И однажды Шекспир попросил его:
- Дайте мне почитать этого самого Гиппократа.
Доктор нахмурился и резко ответил:
- Да вы же не читаете по-гречески!
И ушел очень-очень быстро… Гиппократа привез из Лондона кто-то из актеров. Это
был тяжелый том в желтом переплете. Он вышел лет двадцать назад во Франкфурте, и
Ричард Бербедж купил его у какого-то прогоревшего врача, который распродавался и
уезжал. Очень тяжело было прятать утром этакую громадину под мартац и к ночи
вытаскивать снова.
Вот и прибавилось у него еще одно ночное занятие. Доктор, конечно, схитрил,
сославшись на греческий, Гиппократа можно было прочесть и по-латыни. Франкфуртское
издание, выпущенное в конце прошлого века, было именно таким, но и латынь-то он
позабыл основательно. К счастью, тот бедняга, которому под конец своей неудавшейся
карьеры пришлось расстаться с Гиппократом, основательно проштудировал эту громадину.
На полях стояли восклицательные и вопросительные знаки, обозначения "Sic NB", некоторые места были даже отчеркнуты, содержание их пересказано по-английски. Кое к
чему были сделаны подзаголовки: "Это о симптомах", "Здесь о медикаментах", а во
многих местах просто стояло: "Mors" - смерть! Если бы не оно, Шекспир никогда бы не
набрел на место, как будто специально написанное для него. Канцелярским почерком -
безличным, четким и торжественным - владелец книги надписал: "Тут говорится о том, что при лекарствах, изводящих слизь, прежде всего больного рвет слизью, затем желтой
желчью, затем черной, а перед смертью чистой кровью. В этот момент, - говорит
Гиппократ, - больные умирают. N В: неоднократно наблюдал это сам в госпиталях и
лазаретах".
Шекспир положил книгу прямо на тумбочку и задумался. Да, видимо, пора! Пора
перестать валять дурака, обманываться бабьими сказками, верить в инфузии и примочки.

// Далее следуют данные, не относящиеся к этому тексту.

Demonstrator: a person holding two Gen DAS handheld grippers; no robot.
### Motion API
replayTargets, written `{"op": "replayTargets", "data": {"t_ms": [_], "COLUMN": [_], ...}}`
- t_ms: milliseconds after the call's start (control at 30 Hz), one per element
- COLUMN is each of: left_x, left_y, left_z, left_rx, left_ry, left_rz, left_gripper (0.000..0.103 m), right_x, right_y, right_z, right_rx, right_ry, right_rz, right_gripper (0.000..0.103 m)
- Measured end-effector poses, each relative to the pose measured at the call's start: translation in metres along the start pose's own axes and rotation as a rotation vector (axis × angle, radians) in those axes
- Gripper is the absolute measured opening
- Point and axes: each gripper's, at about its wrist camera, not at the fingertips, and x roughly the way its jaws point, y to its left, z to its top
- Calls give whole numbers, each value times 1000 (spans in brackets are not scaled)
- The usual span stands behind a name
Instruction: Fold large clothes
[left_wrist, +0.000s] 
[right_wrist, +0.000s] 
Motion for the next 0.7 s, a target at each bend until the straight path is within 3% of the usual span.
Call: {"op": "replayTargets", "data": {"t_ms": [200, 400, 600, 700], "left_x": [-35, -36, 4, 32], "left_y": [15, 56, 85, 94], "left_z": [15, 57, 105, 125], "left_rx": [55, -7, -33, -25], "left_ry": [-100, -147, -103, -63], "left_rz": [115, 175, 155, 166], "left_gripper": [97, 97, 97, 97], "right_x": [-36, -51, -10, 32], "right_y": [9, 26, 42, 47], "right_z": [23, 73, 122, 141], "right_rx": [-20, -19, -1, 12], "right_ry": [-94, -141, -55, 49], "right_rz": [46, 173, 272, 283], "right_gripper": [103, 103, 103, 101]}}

Он всегда говорил: "Человек должен так же просто умирать, как и рождаться". Надо, в
конце концов, позвать Грина и составить завещание как следует. Все его ближние хотят
этого и все боятся. И он боится тоже. Не самого завещания, конечно, а всего связанного с
ним. Мерзости окончательного подведения итогов, когда все, что он так хорошо умел
прятать, - любовь, равнодушие, неприязнь, зло, дружбу, благодарность, - вдруг перестанет
быть просто его чувствами, а превратится в волю, поступок, в купчие крепости, расписки, земли и деньги. Что за вой поднимется тогда над его гробом!
И все-таки пора, пора! Ведь сегодня утром его тошнило чистой кровью.
- Mors! - сказал он громко. - Mors! - и прислушался к слову.
Было очень тихо. За стеной тикали часы, от единственной свечи на всем лежал
желтый, угарный свет.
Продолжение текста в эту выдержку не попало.